The data:
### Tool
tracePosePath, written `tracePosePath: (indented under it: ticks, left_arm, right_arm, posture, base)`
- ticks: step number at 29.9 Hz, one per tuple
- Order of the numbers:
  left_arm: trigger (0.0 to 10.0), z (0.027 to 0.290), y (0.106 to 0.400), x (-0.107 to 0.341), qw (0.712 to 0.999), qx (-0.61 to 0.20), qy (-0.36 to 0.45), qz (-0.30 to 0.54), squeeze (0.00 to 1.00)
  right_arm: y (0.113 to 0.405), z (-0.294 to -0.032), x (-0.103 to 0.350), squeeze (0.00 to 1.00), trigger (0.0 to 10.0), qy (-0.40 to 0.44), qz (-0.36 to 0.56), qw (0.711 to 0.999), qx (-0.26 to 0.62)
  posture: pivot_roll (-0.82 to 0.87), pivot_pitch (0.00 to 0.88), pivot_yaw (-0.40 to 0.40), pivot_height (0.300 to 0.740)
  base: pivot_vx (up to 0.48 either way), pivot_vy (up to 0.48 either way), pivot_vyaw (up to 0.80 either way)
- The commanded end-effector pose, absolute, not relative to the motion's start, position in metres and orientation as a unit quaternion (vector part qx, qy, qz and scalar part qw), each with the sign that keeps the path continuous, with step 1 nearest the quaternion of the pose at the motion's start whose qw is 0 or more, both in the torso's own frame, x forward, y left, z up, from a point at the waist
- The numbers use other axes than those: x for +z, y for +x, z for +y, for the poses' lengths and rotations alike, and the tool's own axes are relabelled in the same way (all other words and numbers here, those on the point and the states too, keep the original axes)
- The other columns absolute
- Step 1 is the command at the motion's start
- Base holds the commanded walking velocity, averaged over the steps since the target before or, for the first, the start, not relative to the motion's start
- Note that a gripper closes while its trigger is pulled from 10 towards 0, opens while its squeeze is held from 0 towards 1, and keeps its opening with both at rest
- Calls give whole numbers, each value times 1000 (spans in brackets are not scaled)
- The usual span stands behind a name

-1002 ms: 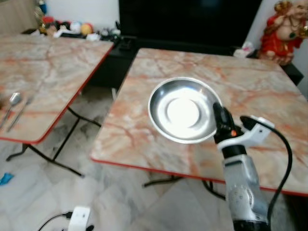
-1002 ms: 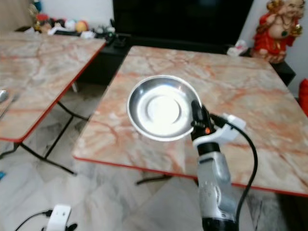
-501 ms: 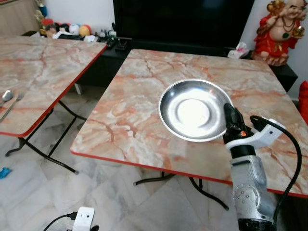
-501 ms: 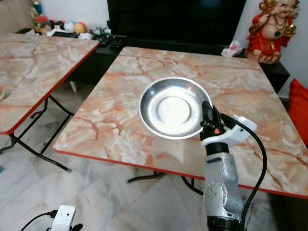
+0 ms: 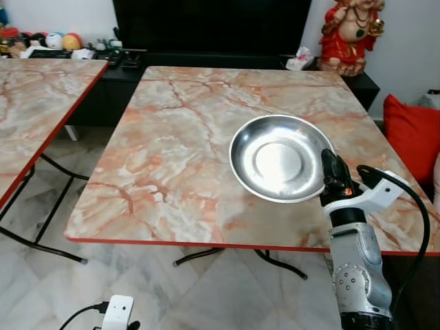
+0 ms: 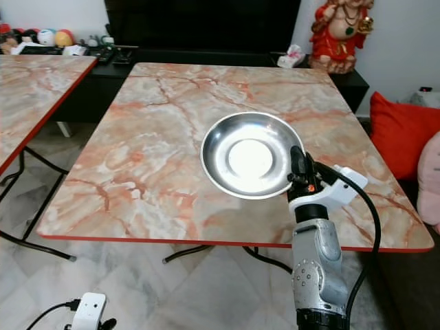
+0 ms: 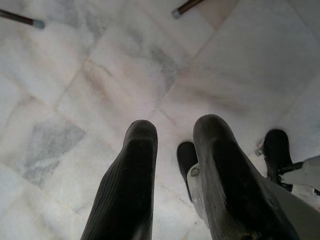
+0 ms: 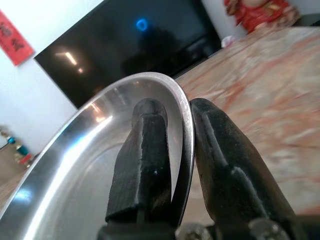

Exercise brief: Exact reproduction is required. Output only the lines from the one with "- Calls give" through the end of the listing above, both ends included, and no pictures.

Response to this exercise:
- Calls give whole numbers, each value times 1000 (spans in brackets are not scaled)
- The usual span stands behind a name

-1002 ms: 
-1002 ms: 
-501 ms: 
-501 ms: 
+0 ms: 
+0 ms: 
+0 ms: 
+0 ms: 

The generated output is now complete.